The 200 response always reports the resolved org_id, so you know exactly where the agent landed regardless of which path you took. To discover which orgs you can claim into, use GET /v1/orgs (or mnemom org list). GET /v1/me/context returns your active org plus your full membership list — the same set echoed in the 403 body.

Authentication

Claim is an authenticated call — the principal you authenticate as becomes the agent’s owner. An unauthenticated request returns 401. (This is what distinguishes adoption from self-register: there must be an owner to assign.)

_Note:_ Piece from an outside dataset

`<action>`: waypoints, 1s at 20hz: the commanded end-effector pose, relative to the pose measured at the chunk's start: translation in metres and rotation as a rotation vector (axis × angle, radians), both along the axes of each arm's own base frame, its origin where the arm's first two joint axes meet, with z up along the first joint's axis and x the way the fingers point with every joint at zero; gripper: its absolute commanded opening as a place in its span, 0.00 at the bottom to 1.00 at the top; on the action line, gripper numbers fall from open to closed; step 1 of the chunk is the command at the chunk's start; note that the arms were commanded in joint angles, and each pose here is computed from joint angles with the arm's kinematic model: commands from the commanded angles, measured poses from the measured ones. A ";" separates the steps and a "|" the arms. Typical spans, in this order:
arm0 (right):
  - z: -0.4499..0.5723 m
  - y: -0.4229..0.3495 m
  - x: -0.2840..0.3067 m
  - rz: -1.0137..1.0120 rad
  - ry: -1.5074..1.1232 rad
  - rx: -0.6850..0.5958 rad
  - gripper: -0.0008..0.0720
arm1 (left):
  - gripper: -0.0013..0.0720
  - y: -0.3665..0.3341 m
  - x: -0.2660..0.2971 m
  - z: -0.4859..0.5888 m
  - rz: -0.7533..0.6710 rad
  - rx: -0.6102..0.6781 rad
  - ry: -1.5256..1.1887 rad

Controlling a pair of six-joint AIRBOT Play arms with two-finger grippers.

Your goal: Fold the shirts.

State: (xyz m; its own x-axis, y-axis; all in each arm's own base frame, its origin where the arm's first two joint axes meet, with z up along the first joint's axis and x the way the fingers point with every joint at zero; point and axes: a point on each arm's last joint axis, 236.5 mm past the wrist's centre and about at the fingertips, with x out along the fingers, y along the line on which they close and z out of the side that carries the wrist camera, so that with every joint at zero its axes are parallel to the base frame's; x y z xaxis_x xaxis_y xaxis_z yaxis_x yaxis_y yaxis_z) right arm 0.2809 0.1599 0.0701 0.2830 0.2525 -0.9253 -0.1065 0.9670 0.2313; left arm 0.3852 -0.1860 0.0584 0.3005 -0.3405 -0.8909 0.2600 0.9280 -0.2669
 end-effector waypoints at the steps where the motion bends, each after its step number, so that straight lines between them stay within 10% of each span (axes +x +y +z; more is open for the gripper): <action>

Idempotency, re-home, and ownership

Think of claim as a declarative assertion: “this agent is mine, and it lives in the org I name.” Repeating that assertion as the rightful owner is always safe, so claim is idempotent for the same owner (200, never 409):
  • Re-claim with the same (or no) org_id → no-op success. The original claimed_at is preserved.
  • Re-claim with a new org_id → the agent is re-homed (moved) to that org. Claim is therefore also how you move an agent you own between your orgs.
An agent already owned by a different principal is not adoptable: that returns 403 agent_cross_tenant. Holding a valid hash_proof lets you claim an unowned agent; it never lets you take over one that already has an owner.

Authorizations

Authorization
string
header
required

Supabase JWT token in Authorization: Bearer header

Path Parameters

agent_id
string
required

Agent identifier (e.g. smolt-abc123)

Body

application/json
hash_proof
string
required

Agent possession proof: the full 64-hex SHA-256 digest of ${apiKey}|${agentName} (or ${apiKey} for an unnamed singleton agent).

Pattern: ^[0-9a-f]{64}$
org_id
string

Optional. The organization to claim the agent into (e.g. org-... or pers-...). The caller must be a member of this org (role floor: member). If omitted, the agent is claimed into the caller's personal org.

Response

Agent claimed into the resolved organization

claimed
boolean
required
agent_id
string
required
org_id
string
required

The organization the agent was claimed into (echoes the resolved org — the supplied org_id, or the caller's personal org when omitted).